## EXERCISE OBJECTIVE
Copy each line containing the word "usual" from the records that follow, please.

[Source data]
== Segment start ==
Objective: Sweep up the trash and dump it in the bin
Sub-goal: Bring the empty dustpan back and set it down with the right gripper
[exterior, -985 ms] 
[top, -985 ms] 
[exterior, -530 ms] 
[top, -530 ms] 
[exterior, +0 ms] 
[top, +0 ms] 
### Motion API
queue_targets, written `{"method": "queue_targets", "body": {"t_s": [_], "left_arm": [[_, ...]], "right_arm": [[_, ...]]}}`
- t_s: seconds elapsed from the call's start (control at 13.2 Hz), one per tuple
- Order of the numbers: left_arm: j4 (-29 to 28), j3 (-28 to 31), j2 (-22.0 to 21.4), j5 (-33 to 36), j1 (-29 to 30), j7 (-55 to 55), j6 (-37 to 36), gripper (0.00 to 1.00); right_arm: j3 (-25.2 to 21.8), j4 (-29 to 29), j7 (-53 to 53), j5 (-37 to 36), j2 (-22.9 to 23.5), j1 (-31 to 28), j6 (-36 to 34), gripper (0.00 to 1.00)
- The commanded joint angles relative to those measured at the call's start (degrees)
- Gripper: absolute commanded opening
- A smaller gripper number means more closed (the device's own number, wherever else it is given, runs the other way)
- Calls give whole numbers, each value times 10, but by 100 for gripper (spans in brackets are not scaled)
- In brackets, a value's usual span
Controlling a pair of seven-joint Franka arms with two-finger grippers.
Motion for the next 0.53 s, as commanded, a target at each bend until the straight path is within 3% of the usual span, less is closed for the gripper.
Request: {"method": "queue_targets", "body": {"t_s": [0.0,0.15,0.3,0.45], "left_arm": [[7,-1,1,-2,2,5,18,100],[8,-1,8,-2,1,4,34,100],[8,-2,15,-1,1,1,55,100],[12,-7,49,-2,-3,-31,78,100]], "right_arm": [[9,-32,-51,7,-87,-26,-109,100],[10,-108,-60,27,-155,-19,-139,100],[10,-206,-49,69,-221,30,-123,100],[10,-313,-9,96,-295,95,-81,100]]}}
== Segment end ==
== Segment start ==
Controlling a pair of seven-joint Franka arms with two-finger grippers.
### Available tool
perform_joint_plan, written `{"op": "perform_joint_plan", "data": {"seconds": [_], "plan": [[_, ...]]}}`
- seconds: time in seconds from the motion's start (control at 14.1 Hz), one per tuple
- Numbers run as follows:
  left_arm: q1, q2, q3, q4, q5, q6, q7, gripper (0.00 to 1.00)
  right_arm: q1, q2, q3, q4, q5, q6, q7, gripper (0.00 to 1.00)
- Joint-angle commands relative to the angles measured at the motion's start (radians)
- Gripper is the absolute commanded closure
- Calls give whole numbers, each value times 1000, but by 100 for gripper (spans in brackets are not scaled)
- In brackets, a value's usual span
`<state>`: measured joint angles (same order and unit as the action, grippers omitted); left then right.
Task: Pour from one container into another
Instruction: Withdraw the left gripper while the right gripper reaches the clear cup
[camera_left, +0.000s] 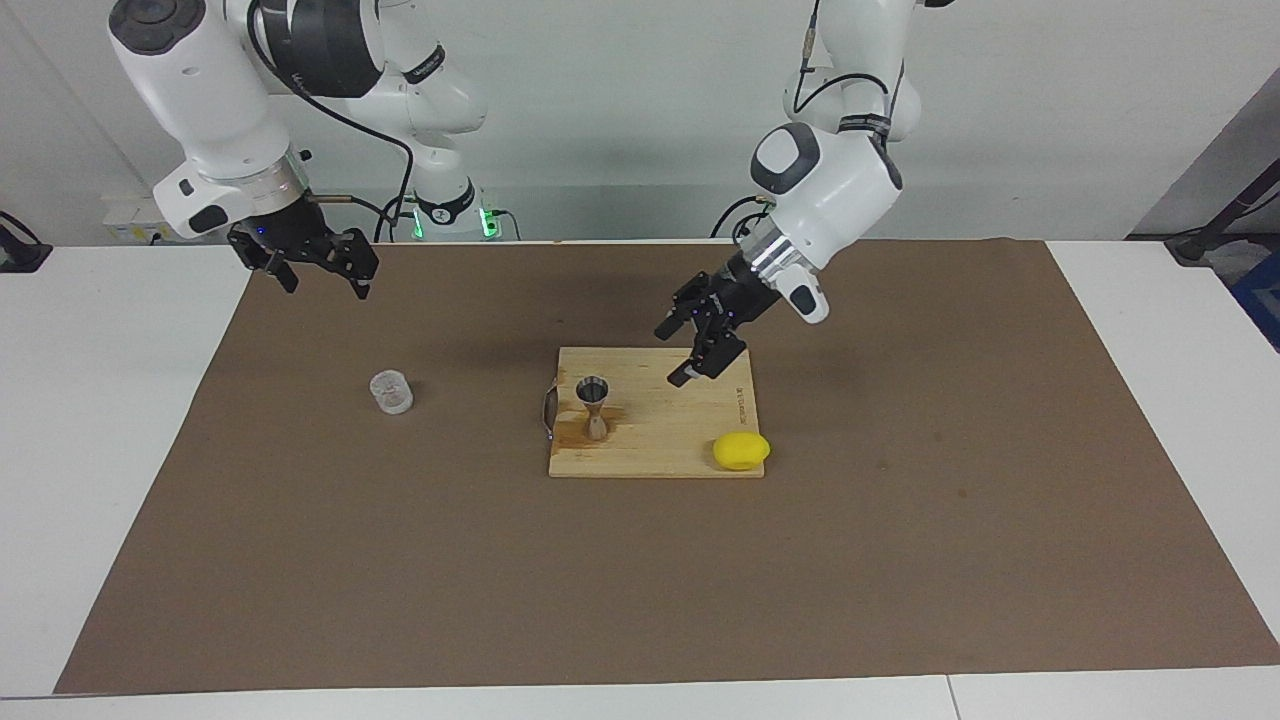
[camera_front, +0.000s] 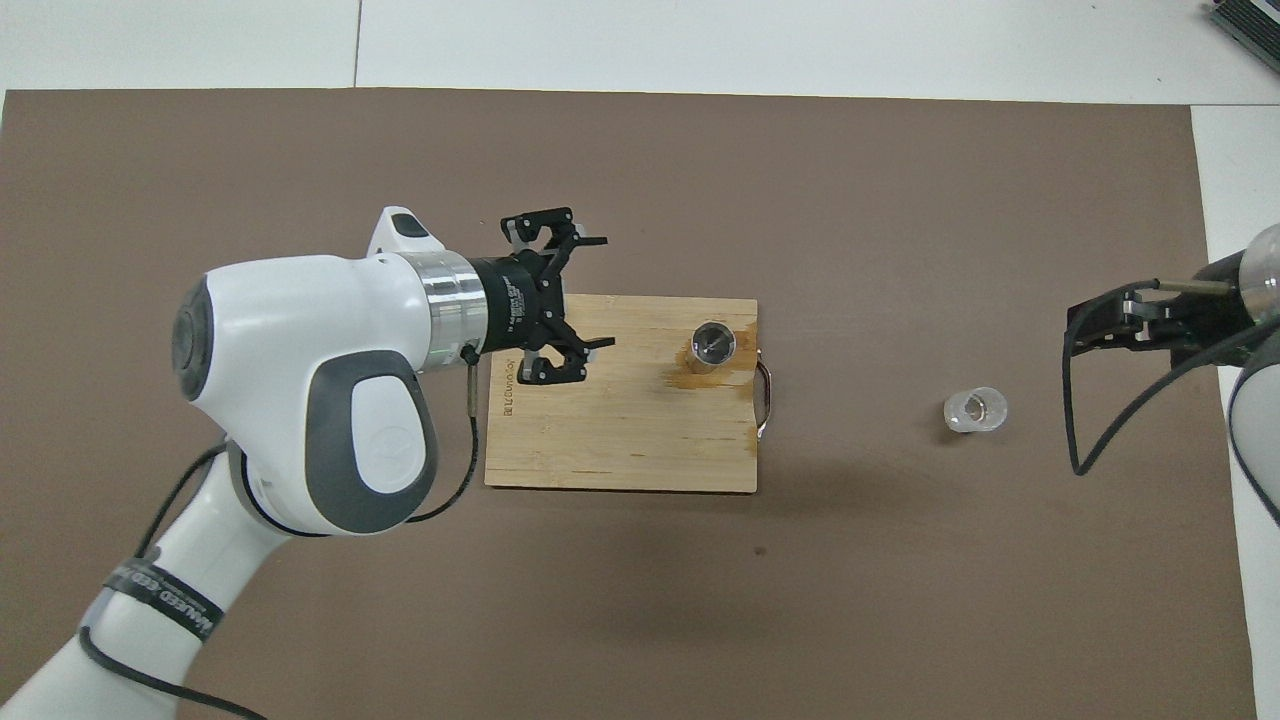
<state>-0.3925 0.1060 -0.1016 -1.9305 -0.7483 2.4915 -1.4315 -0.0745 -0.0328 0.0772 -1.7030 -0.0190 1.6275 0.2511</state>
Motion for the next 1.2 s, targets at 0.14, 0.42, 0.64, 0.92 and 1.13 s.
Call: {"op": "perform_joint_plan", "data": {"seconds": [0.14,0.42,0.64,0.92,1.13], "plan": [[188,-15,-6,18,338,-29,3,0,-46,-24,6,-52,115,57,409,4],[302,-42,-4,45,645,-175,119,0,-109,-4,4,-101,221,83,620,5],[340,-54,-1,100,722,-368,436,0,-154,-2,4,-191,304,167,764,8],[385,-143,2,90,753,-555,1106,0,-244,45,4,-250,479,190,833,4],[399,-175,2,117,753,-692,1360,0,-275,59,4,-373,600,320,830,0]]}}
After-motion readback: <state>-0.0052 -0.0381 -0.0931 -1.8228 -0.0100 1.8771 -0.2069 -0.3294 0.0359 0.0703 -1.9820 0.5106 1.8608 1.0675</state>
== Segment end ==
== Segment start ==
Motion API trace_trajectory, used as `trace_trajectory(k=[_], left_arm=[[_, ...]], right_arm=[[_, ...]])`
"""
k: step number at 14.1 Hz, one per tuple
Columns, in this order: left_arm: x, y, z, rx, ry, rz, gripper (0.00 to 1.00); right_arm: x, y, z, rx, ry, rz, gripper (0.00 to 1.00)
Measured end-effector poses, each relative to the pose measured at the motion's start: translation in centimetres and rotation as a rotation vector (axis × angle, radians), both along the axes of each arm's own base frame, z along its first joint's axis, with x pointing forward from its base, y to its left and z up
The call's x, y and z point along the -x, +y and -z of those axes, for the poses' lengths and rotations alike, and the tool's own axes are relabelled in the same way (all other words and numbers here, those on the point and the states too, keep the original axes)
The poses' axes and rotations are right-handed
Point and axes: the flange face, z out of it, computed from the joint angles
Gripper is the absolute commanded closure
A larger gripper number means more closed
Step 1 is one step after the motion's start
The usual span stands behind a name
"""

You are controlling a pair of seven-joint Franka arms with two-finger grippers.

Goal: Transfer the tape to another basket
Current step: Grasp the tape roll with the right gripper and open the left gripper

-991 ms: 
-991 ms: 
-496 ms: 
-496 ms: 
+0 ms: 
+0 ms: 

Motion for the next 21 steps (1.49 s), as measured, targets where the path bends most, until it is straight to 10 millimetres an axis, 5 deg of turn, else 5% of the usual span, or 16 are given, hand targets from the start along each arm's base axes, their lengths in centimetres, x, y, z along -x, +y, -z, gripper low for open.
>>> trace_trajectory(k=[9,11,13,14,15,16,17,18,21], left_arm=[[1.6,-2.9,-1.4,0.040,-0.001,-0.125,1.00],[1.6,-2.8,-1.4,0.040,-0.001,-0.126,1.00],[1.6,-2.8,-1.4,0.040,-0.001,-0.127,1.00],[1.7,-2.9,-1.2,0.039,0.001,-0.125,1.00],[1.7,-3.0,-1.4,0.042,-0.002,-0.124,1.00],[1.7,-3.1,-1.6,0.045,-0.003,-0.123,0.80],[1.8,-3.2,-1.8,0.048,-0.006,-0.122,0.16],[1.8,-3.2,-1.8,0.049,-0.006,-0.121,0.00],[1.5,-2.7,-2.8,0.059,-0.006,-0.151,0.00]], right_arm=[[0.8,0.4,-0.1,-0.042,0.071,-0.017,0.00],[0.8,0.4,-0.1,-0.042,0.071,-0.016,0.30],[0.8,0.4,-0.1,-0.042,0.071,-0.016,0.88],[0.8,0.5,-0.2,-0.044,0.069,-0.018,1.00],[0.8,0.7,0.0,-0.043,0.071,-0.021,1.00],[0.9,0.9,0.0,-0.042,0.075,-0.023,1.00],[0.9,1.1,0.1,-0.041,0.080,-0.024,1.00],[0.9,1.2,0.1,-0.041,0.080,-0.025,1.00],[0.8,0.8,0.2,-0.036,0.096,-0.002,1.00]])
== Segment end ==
## TASK RESPONSE
- In brackets, a value's usual span
Motion for the next 0.53 s, as commanded, a target at each bend until the straight path is within 3% of the usual span, less is closed for the gripper.
- In brackets, a value's usual span
The usual span stands behind a name
Motion for the next 21 steps (1.49 s), as measured, targets where the path bends most, until it is straight to 10 millimetres an axis, 5 deg of turn, else 5% of the usual span, or 16 are given, hand targets from the start along each arm's base axes, their lengths in centimetres, x, y, z along -x, +y, -z, gripper low for open.

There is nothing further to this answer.